* _Stored data_:
+ + + + +

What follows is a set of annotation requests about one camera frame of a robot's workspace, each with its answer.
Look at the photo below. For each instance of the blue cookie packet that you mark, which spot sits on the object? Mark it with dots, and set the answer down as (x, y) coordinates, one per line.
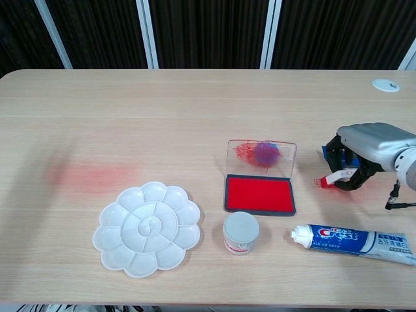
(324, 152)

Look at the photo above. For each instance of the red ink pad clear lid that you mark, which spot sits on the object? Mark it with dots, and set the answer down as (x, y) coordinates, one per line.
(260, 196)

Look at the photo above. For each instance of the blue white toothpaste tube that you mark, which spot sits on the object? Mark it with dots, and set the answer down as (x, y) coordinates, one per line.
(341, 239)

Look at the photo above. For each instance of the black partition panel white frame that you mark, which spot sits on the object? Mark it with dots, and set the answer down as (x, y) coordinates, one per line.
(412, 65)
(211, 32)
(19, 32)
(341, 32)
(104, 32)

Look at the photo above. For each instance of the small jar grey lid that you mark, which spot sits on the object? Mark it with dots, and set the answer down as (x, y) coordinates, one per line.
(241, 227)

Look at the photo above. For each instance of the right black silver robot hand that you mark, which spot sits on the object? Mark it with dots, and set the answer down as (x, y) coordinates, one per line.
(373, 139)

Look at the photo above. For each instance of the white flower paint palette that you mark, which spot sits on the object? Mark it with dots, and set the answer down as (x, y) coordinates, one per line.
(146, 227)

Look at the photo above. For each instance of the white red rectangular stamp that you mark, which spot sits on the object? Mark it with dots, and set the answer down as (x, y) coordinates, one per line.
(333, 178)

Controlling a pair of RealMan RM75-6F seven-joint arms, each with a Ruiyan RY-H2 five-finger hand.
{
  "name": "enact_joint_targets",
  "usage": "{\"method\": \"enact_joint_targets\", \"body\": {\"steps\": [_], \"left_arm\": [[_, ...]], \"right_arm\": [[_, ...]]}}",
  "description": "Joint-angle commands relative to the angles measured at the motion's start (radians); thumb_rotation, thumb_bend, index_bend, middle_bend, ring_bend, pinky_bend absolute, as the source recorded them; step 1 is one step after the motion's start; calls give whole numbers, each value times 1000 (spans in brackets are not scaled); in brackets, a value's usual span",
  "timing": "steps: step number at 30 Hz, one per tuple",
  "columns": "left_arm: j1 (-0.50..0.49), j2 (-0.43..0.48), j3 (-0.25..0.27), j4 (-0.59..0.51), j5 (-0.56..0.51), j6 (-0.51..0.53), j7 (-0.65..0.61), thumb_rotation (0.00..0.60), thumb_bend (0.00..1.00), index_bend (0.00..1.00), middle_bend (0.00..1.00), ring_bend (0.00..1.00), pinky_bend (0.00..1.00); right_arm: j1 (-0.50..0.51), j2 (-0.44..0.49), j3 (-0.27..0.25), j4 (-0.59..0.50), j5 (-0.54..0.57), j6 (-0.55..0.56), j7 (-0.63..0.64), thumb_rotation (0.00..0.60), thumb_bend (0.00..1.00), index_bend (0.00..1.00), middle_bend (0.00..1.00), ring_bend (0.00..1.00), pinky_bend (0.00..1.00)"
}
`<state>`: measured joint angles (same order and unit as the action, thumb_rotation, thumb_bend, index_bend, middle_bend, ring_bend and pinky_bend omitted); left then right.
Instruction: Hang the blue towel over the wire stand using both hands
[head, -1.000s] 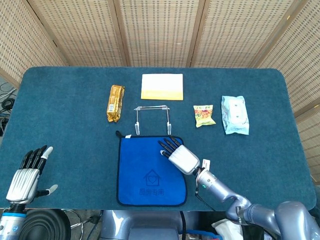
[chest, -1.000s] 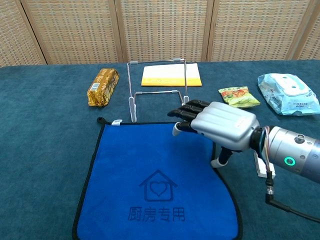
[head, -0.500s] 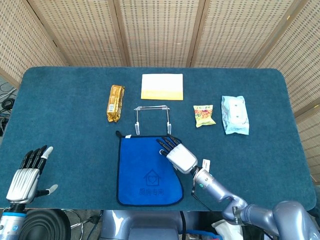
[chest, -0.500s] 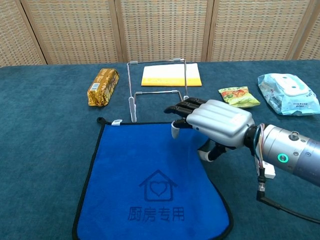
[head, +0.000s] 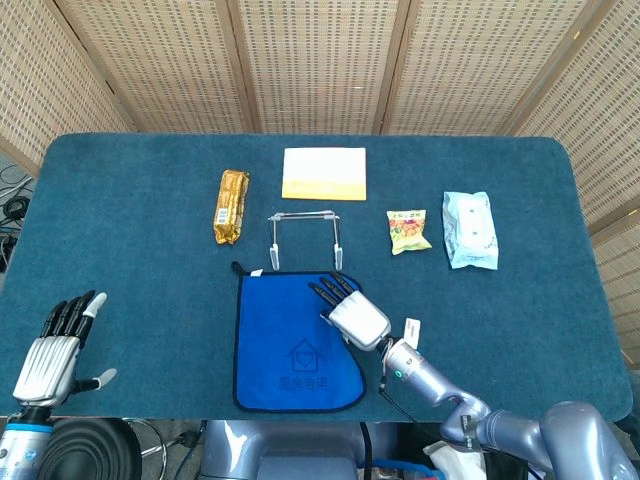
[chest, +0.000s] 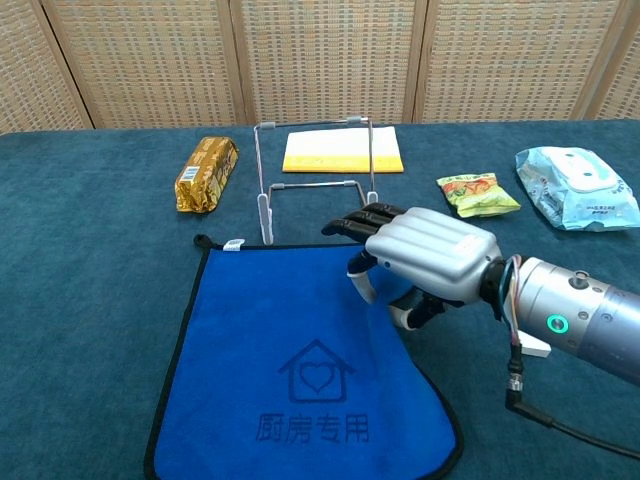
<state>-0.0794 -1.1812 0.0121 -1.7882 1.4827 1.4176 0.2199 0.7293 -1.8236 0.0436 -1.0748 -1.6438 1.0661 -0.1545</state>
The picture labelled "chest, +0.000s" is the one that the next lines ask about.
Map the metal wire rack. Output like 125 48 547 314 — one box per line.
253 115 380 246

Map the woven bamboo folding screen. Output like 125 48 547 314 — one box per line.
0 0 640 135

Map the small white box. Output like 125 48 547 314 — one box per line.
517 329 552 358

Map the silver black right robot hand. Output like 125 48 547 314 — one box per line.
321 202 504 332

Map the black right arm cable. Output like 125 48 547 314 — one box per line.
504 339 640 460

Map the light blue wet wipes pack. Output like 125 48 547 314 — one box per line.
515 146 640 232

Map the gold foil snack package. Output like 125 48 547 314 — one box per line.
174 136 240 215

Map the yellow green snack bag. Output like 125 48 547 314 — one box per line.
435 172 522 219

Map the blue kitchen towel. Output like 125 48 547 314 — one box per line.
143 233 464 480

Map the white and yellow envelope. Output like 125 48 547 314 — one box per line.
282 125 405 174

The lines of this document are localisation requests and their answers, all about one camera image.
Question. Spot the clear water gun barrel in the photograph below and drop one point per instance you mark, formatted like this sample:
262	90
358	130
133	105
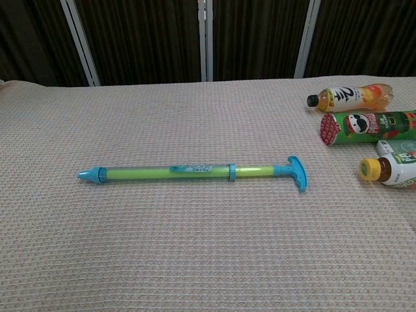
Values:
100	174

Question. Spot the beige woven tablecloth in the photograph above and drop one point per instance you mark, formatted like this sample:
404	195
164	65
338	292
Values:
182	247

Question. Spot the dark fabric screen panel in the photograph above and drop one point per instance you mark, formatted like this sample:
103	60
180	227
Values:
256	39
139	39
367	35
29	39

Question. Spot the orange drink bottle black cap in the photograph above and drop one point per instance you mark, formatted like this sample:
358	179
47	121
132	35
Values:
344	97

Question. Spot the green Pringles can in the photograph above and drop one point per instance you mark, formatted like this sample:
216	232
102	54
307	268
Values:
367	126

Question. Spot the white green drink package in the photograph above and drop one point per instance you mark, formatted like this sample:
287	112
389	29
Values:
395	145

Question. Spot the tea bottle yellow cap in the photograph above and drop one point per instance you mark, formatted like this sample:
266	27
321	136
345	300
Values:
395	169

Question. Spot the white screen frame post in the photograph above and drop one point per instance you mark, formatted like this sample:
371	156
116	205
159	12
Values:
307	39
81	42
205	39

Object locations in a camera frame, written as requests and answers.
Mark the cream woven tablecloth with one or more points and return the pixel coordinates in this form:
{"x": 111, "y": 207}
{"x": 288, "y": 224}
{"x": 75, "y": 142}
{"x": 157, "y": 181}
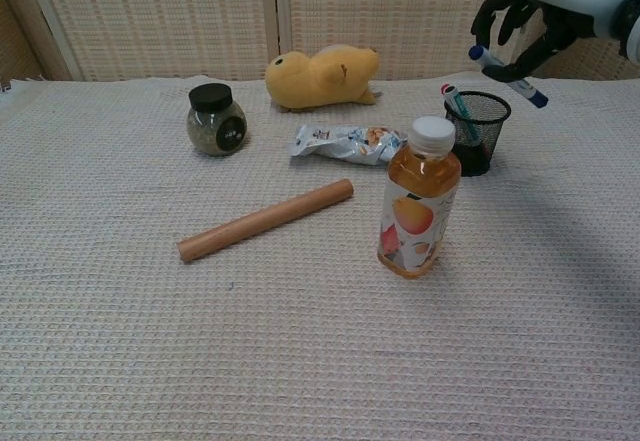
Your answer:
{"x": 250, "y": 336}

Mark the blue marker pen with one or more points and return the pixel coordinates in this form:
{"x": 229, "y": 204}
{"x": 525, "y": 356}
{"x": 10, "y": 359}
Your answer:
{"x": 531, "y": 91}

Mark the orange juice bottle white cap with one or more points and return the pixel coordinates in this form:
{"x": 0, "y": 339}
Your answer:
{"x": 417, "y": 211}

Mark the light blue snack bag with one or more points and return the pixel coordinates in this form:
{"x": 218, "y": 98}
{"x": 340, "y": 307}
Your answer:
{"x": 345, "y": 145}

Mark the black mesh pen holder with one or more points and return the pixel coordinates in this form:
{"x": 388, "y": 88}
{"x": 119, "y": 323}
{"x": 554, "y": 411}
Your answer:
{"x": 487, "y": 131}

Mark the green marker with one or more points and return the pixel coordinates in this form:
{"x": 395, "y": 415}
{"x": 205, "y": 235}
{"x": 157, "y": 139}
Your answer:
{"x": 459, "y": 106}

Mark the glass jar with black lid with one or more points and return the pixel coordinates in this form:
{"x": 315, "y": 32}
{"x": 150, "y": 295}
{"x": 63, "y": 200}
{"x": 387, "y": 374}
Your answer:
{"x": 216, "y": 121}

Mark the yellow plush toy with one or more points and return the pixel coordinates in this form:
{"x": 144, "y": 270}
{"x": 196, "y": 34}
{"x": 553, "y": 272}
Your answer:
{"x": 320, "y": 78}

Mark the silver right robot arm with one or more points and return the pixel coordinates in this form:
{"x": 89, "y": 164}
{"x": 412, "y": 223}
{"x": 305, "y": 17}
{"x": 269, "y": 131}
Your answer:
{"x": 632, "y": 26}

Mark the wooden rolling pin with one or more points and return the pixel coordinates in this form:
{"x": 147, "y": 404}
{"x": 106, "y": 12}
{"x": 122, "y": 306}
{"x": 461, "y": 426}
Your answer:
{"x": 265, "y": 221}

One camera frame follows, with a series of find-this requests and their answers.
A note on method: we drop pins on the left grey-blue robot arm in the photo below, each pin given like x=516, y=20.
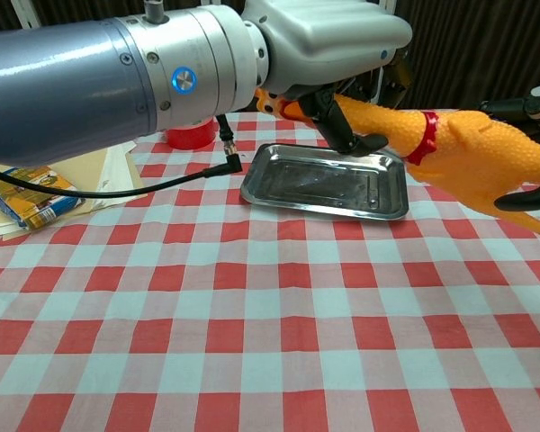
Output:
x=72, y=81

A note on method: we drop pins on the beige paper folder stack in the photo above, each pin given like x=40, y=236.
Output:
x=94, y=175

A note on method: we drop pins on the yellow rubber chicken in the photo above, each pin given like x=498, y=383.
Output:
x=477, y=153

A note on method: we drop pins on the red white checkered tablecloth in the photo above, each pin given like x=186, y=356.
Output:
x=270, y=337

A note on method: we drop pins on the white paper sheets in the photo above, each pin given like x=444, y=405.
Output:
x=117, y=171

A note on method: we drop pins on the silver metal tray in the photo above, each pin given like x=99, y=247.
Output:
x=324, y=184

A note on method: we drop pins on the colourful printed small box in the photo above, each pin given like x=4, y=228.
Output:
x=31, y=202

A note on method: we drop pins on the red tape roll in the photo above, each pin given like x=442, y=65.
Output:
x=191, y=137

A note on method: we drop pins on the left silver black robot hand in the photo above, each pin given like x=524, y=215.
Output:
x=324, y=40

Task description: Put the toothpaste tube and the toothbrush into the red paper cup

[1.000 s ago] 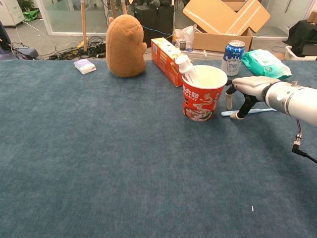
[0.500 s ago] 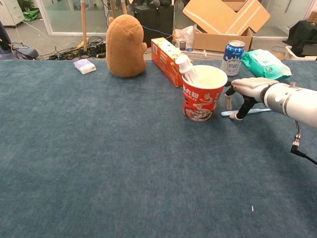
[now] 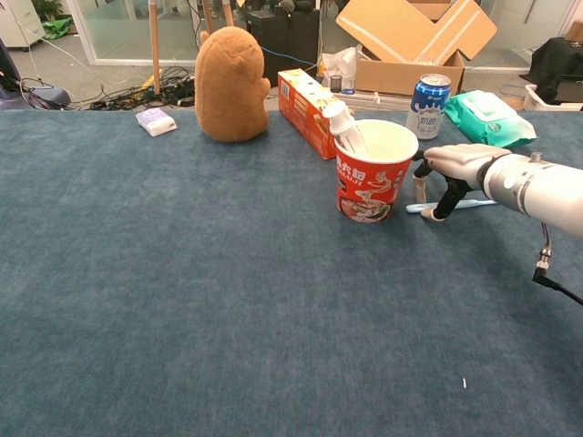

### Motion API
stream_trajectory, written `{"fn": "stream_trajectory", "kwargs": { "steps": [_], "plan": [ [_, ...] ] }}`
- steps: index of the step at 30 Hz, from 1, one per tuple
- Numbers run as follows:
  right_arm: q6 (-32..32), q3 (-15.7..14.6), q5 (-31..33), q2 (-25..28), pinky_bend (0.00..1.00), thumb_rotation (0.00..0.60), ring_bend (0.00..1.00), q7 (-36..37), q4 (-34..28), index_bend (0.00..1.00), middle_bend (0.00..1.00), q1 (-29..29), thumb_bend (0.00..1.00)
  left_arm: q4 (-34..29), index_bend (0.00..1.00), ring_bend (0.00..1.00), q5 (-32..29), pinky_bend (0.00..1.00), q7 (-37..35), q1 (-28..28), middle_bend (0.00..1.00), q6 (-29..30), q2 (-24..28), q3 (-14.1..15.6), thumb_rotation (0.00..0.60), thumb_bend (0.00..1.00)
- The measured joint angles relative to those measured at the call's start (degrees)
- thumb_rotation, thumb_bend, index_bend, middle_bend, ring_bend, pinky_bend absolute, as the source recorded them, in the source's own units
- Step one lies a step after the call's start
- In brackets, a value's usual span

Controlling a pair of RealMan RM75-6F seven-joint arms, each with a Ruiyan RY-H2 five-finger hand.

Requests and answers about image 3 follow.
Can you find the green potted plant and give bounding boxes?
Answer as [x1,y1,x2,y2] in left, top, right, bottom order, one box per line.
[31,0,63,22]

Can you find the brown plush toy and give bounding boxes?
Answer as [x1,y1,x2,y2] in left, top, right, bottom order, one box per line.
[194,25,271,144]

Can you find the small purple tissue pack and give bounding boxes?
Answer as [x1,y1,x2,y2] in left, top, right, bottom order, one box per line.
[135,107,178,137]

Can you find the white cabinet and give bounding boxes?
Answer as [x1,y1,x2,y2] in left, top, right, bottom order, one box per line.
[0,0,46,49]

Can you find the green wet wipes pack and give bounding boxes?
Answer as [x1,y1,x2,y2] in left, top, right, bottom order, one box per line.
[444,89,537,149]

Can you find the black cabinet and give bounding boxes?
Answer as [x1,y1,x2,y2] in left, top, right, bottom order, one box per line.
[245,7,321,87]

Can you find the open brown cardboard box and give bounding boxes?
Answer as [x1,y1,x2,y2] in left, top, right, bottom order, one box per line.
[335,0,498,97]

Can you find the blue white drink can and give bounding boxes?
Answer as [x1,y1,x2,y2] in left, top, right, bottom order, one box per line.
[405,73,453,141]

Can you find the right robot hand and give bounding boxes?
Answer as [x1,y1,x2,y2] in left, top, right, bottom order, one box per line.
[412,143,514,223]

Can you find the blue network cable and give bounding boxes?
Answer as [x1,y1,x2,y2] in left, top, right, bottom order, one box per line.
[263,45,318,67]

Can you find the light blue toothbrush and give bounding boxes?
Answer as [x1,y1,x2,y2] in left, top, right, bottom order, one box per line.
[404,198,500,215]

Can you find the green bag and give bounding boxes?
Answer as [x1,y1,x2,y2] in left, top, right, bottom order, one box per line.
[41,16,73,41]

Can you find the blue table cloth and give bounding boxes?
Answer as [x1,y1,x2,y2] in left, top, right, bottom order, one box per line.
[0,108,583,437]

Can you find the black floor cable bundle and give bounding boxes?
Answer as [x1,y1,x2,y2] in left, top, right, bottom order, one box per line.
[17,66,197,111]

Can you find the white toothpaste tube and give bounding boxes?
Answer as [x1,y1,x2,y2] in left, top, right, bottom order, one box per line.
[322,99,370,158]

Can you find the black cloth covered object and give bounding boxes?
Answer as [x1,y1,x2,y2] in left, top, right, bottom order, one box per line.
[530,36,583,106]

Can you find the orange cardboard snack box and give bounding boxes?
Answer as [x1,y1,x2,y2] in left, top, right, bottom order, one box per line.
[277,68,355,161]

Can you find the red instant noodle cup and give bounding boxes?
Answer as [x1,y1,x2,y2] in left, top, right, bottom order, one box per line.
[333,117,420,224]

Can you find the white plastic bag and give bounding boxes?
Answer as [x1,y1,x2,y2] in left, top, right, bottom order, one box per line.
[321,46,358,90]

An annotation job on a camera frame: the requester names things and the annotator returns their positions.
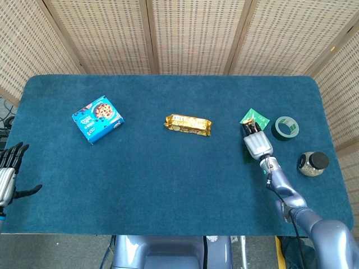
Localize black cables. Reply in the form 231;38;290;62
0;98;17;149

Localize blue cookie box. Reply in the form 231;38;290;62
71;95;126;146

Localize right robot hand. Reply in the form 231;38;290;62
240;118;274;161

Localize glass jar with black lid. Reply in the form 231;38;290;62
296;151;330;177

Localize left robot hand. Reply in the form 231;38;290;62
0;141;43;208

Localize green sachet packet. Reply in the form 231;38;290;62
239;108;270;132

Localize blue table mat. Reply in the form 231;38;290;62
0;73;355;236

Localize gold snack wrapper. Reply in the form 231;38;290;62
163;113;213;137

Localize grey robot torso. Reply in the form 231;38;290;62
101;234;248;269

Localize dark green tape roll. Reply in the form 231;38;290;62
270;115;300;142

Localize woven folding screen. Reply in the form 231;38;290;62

+ + + + +

Copy out each line of the records that holds the string "written".

Object locations in a camera frame, written as requests and answers.
stream_trajectory, written `{"fn": "stream_trajectory", "kwargs": { "steps": [_], "plan": [ [_, ...] ] }}`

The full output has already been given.